Robots in the maintenance loop also can be used for basic research, by using the platform in manual-driven mode, he says.

The tracks and control system for GroFi are in place, along with four robots with two tape-laying and two fiber-placement heads. “The next step is four more robots. We are discussing whether it will be four more tape-laying or fiber-placement [units]. It is not clear yet.”

DLR ZLP is beginning fully automated lay-up tests after completing a manually controlled trial. The tests involve laying up carbon fiber on a 7-meter (22.9-ft.)-long demonstration wingbox with A350 geometry, the single-sided Invar mold tool mounted in the vertical position. The platforms are standard Kuka industrial robots, modified with a Siemens computer numerical control system capable of running multiple cooperating robots.

Key to GroFi is the optimization software developed by DLR to distribute the fiber lay-up task between multiple cooperating robots. The process begins with the aircraft manufacturer's outer mold line and ply book, which specifies the number and orientation of carbon-fiber layers required at each point on the part. Computer-aided design and machine programming tools divide the ply book into fiber courses for single lay-up heads to follow, and then DLR's optimization software divides those courses between the different robots.

Testing began with tape laying, which is simpler, and will progress to both tape laying and fiber placement on the same tool. A second, full-size tool is planned, for a complete wing skin. DLR's goal is to demonstrate a minimum of three robots working cooperatively to lay up the wing skin. So far, DLR's optimization software can distribute courses between three robots. “By mid-year we will be able to do four or more,” he says.

Also part of GroFi is the development of sensors providing online control and correction of fiber path and monitoring for quality assurance. An edge-detection system senses gaps and overlaps, while a force-and-torque sensor provides online control of compaction of the composite as it is laid down.

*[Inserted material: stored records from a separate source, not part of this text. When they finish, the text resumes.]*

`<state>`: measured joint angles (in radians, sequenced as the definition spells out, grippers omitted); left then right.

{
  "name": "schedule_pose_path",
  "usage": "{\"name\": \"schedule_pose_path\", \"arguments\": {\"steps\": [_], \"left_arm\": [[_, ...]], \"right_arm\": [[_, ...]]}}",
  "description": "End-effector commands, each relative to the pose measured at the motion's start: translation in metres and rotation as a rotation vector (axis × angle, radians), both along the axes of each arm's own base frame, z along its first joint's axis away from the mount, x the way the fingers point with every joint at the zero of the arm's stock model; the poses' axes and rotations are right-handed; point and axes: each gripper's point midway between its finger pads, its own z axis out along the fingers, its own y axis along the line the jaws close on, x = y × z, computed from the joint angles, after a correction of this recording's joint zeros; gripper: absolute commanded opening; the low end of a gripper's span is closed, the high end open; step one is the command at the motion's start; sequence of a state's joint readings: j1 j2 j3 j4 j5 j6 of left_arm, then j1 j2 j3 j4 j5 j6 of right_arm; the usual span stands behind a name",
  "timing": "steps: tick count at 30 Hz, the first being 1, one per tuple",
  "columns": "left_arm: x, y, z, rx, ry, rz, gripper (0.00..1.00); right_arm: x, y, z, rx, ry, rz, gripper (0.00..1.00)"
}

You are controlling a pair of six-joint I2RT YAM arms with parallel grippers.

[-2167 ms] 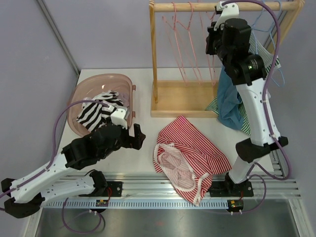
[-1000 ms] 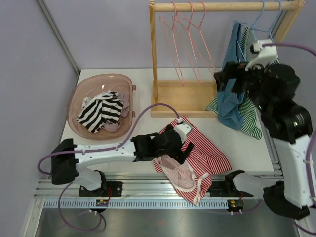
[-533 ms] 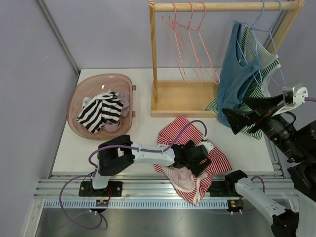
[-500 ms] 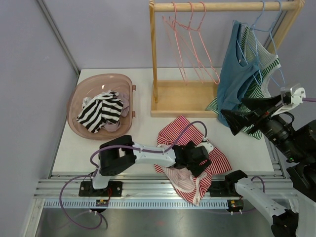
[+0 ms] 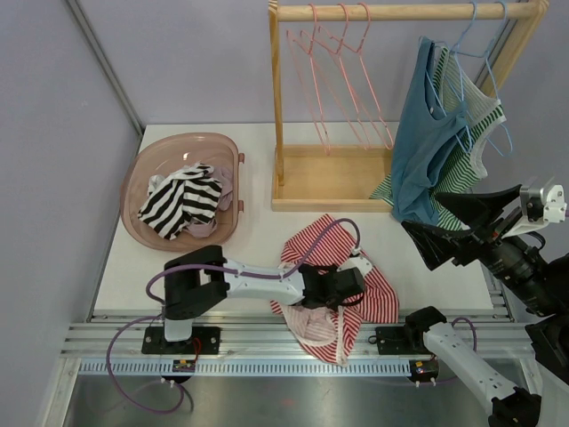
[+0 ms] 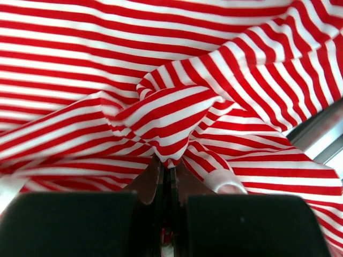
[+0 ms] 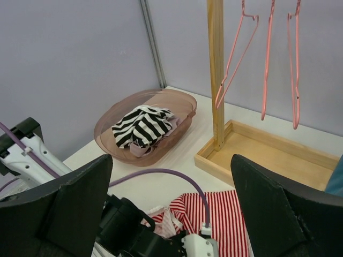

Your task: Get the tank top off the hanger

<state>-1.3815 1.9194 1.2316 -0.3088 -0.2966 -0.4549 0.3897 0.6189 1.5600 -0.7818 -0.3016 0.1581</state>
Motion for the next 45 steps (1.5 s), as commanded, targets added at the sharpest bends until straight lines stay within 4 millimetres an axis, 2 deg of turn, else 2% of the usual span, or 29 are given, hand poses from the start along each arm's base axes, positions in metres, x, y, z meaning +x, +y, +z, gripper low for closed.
{"name": "schedule_pose_path", "arguments": {"steps": [1, 3, 4, 7, 9, 10, 11, 13, 14, 16, 17, 18, 20, 22, 23, 25, 26, 30, 31, 32, 33, 34, 35, 37, 38, 41, 42, 43, 45], "left_arm": [[0.026, 0.036, 0.050, -0.017, -0.113, 0.119, 0.00], [0.036, 0.056, 0.067, -0.014, -0.152, 0.172, 0.00], [0.039, 0.066, 0.089, -0.046, -0.169, 0.194, 0.00], [0.056, 0.098, 0.115, -0.038, -0.220, 0.275, 0.00], [0.070, 0.120, 0.146, -0.080, -0.266, 0.343, 0.00], [0.074, 0.134, 0.151, -0.057, -0.280, 0.361, 0.00], [0.080, 0.148, 0.171, -0.082, -0.316, 0.396, 0.00], [0.096, 0.176, 0.190, -0.075, -0.341, 0.465, 0.00], [0.107, 0.197, 0.209, -0.103, -0.363, 0.517, 0.00], [0.117, 0.219, 0.235, -0.130, -0.389, 0.570, 0.00], [0.127, 0.237, 0.247, -0.131, -0.409, 0.619, 0.00], [0.131, 0.247, 0.273, -0.185, -0.436, 0.650, 0.00], [0.144, 0.276, 0.292, -0.180, -0.469, 0.721, 0.00], [0.152, 0.289, 0.317, -0.228, -0.487, 0.755, 0.00], [0.161, 0.305, 0.325, -0.225, -0.501, 0.795, 0.00], [0.171, 0.312, 0.345, -0.268, -0.521, 0.793, 0.00], [0.181, 0.328, 0.350, -0.272, -0.530, 0.842, 0.00], [0.212, 0.351, 0.377, -0.307, -0.545, 0.882, 0.00], [0.225, 0.351, 0.371, -0.290, -0.523, 0.872, 0.00], [0.234, 0.365, 0.385, -0.301, -0.547, 0.909, 0.00], [0.241, 0.370, 0.384, -0.289, -0.538, 0.921, 0.00], [0.258, 0.379, 0.373, -0.259, -0.512, 0.943, 0.00], [0.264, 0.384, 0.380, -0.267, -0.522, 0.955, 0.00], [0.281, 0.395, 0.371, -0.249, -0.504, 0.993, 0.00], [0.296, 0.407, 0.356, -0.217, -0.476, 1.028, 0.00], [0.319, 0.428, 0.331, -0.175, -0.433, 1.092, 0.00], [0.333, 0.430, 0.299, -0.132, -0.375, 1.100, 0.00], [0.339, 0.436, 0.283, -0.099, -0.350, 1.121, 0.00], [0.354, 0.435, 0.229, -0.056, -0.241, 1.118, 0.01]], "right_arm": [[-0.001, 0.001, 0.010, 0.015, -0.029, 0.006, 0.99], [0.001, 0.000, 0.008, 0.014, -0.027, -0.005, 1.00], [0.001, -0.001, 0.007, 0.016, -0.028, -0.011, 0.99], [0.005, -0.003, 0.005, 0.018, -0.027, -0.026, 1.00], [0.007, -0.002, 0.003, 0.017, -0.021, -0.031, 0.99], [0.008, -0.002, 0.003, 0.017, -0.022, -0.032, 0.99], [0.010, -0.002, 0.003, 0.016, -0.022, -0.031, 0.99], [0.014, -0.002, 0.006, 0.013, -0.026, -0.042, 0.99], [0.015, -0.003, 0.008, 0.008, -0.030, -0.051, 0.99], [0.022, -0.006, 0.008, 0.005, -0.016, -0.079, 0.99], [0.025, -0.007, 0.008, 0.008, -0.010, -0.093, 0.99], [0.028, -0.008, 0.008, 0.013, -0.001, -0.105, 0.99], [0.035, -0.012, 0.008, 0.032, 0.014, -0.144, 1.00], [0.041, -0.014, 0.008, 0.044, 0.022, -0.170, 1.00], [0.044, -0.013, 0.006, 0.048, 0.029, -0.171, 0.99], [0.051, -0.012, 0.002, 0.043, 0.048, -0.180, 0.99], [0.054, -0.011, 0.000, 0.040, 0.055, -0.182, 1.00], [0.065, -0.008, -0.006, 0.024, 0.080, -0.192, 1.00], [0.068, -0.008, -0.009, 0.019, 0.088, -0.195, 0.99], [0.071, -0.007, -0.011, 0.018, 0.092, -0.199, 1.00], [0.072, -0.007, -0.011, 0.017, 0.094, -0.202, 0.99], [0.074, -0.006, -0.014, 0.014, 0.099, -0.202, 0.99], [0.076, -0.005, -0.015, 0.012, 0.100, -0.201, 0.99], [0.082, -0.004, -0.019, 0.006, 0.115, -0.205, 1.00], [0.086, -0.002, -0.021, 0.002, 0.123, -0.206, 0.99], [0.094, -0.002, -0.025, -0.001, 0.139, -0.223, 0.99], [0.101, -0.006, -0.027, 0.001, 0.153, -0.260, 0.99], [0.105, -0.010, -0.028, 0.018, 0.169, -0.294, 1.00], [0.120, -0.031, -0.035, 0.033, 0.219, -0.439, 0.99]]}}
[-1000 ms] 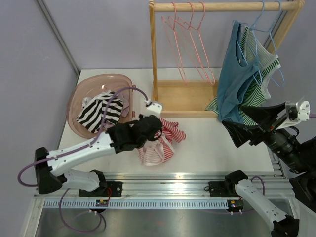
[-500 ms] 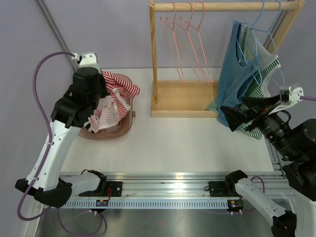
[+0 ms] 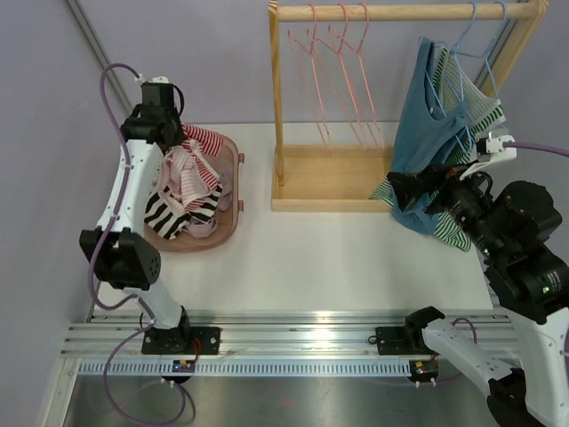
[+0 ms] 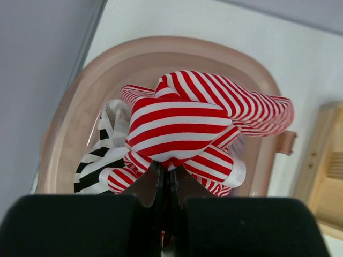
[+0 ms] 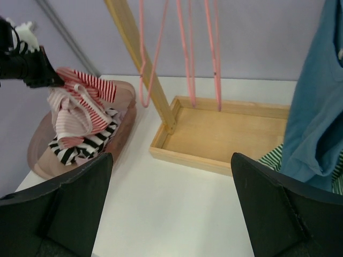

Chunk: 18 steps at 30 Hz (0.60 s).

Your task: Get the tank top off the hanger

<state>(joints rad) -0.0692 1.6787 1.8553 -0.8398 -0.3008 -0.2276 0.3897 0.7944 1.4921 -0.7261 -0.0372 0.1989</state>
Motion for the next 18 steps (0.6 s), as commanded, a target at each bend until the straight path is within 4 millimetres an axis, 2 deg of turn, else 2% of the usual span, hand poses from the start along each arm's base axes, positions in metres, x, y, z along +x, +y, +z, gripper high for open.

Work so far involves conventional pre-impregnated thermoset composites, but in January DLR ZLP began working to adapt the GroFi platform to dry fiber placement for out-of-autoclave processing. Under other programs, the research center has developed the capability to infuse resin into dry-fiber preforms inside the autoclave. “The next step is to do it outside the autoclave,” says Kruse. GroFi can also be adapted to produce composite fuselages by using a rotating tool, he says.